Education is as much of an investment for a government as it is for the individual.

Here is how I think about the idea of limiting access to higher education to those that can afford it or are willing to begin their adult lives with tens of thousands of pounds worth of debt.

Most people will get 3 quotes when they are building an extension or having a new kitchen fitted. Why? Because by increasing the sample size there is a higher probability of getting some great work done at a great price. Restricting your choice of doctors to the ones that can afford to study medicine would be like opening the yellow pages and choosing the kitchen fitter with the biggest ad; you may well get lucky and they may be able to afford that advertisement because they provide excellent service at great value but it would be a gamble.

I am not interested in hearing comparisons with the United States or anywhere else. This is Britain. This is our society and we can make it what we want and need it to be.

I was in the first generation of students who didn’t get a grant. I had part-time jobs through University and confess (at my late father’s suggestion) to using the very cheap student loans to travel round Europe every summer. It was brilliant. (And I can tell some quite amusing stories about changing my car suspesion in a campsite using rocks to prop it up – another time maybe.)

Despite being born in the UK and being a British citizen from birth I had spent 8 years out of the country and there was a suggestion from the local education authority (LEA) that I should pay ‘foreign student’ fees. That would have been £10,000 a year. For me, there was an easy out because all I would have had to have done was wait one year and apply for University when the arbitrary time period would have elapsed and my sin of living abroad would be forgiven. My father and I wrote lots of letters, I went to see my local MP arguing that as I wanted to study engineering spending a year traveling and forgetting all my algebra wouldn’t actually be that ‘enriching’, the LEA relented and I went to University, as planned. It was 1993, those of you with knowledge of Balkan politics will understand why we simply could not have contemplated paying £10000 a year for University fees.

Subsequently I paid for my own Masters.
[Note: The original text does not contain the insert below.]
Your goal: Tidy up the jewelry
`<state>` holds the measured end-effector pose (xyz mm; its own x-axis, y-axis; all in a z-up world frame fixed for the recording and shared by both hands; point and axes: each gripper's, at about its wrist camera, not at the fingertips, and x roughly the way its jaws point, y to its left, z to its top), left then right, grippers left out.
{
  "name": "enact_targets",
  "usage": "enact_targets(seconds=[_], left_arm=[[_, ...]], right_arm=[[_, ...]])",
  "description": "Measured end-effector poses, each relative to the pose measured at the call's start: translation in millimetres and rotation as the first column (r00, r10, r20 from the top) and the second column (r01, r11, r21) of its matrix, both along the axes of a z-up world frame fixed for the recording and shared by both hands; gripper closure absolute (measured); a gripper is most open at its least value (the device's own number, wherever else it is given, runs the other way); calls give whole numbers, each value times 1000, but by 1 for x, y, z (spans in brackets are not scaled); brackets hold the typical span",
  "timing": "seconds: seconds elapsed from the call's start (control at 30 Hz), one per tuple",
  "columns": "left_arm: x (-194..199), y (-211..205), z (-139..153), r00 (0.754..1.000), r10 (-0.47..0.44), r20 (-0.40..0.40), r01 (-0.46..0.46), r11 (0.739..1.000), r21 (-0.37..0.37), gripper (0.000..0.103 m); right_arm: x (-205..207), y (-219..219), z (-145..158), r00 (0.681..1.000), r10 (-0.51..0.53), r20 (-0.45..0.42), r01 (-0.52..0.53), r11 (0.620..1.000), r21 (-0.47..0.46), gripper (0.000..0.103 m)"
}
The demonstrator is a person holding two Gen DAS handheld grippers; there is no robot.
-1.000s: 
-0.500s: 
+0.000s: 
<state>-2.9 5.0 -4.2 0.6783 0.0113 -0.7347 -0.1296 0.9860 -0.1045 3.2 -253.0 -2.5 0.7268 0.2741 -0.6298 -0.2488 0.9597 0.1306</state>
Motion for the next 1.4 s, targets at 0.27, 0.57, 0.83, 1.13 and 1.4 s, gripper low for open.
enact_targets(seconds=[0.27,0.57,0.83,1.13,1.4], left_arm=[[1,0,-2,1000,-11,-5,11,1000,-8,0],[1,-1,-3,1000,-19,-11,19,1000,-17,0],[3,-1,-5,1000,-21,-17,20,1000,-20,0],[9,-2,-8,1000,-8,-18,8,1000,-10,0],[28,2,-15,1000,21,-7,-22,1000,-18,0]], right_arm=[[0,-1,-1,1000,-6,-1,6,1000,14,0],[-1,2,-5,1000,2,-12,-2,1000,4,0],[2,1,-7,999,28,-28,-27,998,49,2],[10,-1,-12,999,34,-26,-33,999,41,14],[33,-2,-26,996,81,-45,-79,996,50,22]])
I continued to work part-time earning a pretty penny thanks to my first degree.

Now, I have not invented the cure for cancer nor have I painted a Titian but I have been a high rate tax payer in this country for well over 10 years, through my work I have created employment opportunities, helped small businesses get off the ground, helped big and small business sell more and I sit confident in the knowledge that my University education has helped me enormously. What is more, it has helped me contribute to the society I live in.

In turn I have been helped by doctors, nurses, engineers, philosphers, artists, architects, economists and countless others.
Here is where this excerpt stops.